Nothing outside the range below should be printed. Output exactly the lines from the line with "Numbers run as" to the line with "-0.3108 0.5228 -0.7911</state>", both included.

Data extract:

--------------------------------

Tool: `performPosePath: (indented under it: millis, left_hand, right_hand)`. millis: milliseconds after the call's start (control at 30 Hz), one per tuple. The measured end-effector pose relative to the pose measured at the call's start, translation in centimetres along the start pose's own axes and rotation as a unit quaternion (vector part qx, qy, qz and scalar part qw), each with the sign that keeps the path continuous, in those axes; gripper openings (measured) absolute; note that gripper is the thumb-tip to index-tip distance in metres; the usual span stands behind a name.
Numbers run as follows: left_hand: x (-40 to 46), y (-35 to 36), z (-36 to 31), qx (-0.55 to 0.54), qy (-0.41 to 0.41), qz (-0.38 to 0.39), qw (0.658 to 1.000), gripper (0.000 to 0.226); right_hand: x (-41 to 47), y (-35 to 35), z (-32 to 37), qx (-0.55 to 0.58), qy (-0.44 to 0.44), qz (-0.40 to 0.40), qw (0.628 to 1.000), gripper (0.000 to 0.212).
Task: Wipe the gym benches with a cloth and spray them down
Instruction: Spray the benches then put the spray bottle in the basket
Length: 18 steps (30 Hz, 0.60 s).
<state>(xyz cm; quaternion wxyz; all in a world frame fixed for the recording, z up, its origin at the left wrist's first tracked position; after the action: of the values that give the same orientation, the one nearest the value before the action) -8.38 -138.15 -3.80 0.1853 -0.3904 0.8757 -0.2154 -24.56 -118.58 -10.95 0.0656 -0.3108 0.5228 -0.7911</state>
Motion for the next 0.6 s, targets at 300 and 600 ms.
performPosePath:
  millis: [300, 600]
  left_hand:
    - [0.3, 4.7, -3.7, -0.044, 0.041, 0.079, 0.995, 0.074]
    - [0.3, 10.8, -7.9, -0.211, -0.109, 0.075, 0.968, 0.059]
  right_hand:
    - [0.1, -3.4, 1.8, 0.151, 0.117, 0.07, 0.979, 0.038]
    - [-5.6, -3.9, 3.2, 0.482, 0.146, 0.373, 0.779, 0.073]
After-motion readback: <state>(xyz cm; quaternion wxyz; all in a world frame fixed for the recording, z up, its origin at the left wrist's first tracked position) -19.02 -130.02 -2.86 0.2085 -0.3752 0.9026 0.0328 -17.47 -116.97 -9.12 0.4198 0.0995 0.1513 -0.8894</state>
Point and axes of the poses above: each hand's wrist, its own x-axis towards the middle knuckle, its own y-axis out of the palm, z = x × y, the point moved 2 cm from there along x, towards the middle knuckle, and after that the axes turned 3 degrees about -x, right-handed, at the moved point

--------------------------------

Result of the task:
Numbers run as follows: left_hand: x (-40 to 46), y (-35 to 36), z (-36 to 31), qx (-0.55 to 0.54), qy (-0.41 to 0.41), qz (-0.38 to 0.39), qw (0.658 to 1.000), gripper (0.000 to 0.226); right_hand: x (-41 to 47), y (-35 to 35), z (-32 to 37), qx (-0.55 to 0.58), qy (-0.44 to 0.44), qz (-0.40 to 0.40), qw (0.628 to 1.000), gripper (0.000 to 0.212).
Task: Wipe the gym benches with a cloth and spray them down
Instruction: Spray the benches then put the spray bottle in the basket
Length: 18 steps (30 Hz, 0.60 s).
<state>(xyz cm; quaternion wxyz; all in a world frame fixed for the recording, z up, its origin at the left wrist's first tracked position; after the action: of the values that give the same orientation, the one nearest the value before the action) -8.38 -138.15 -3.80 0.1853 -0.3904 0.8757 -0.2154 -24.56 -118.58 -10.95 0.0656 -0.3108 0.5228 -0.7911</state>

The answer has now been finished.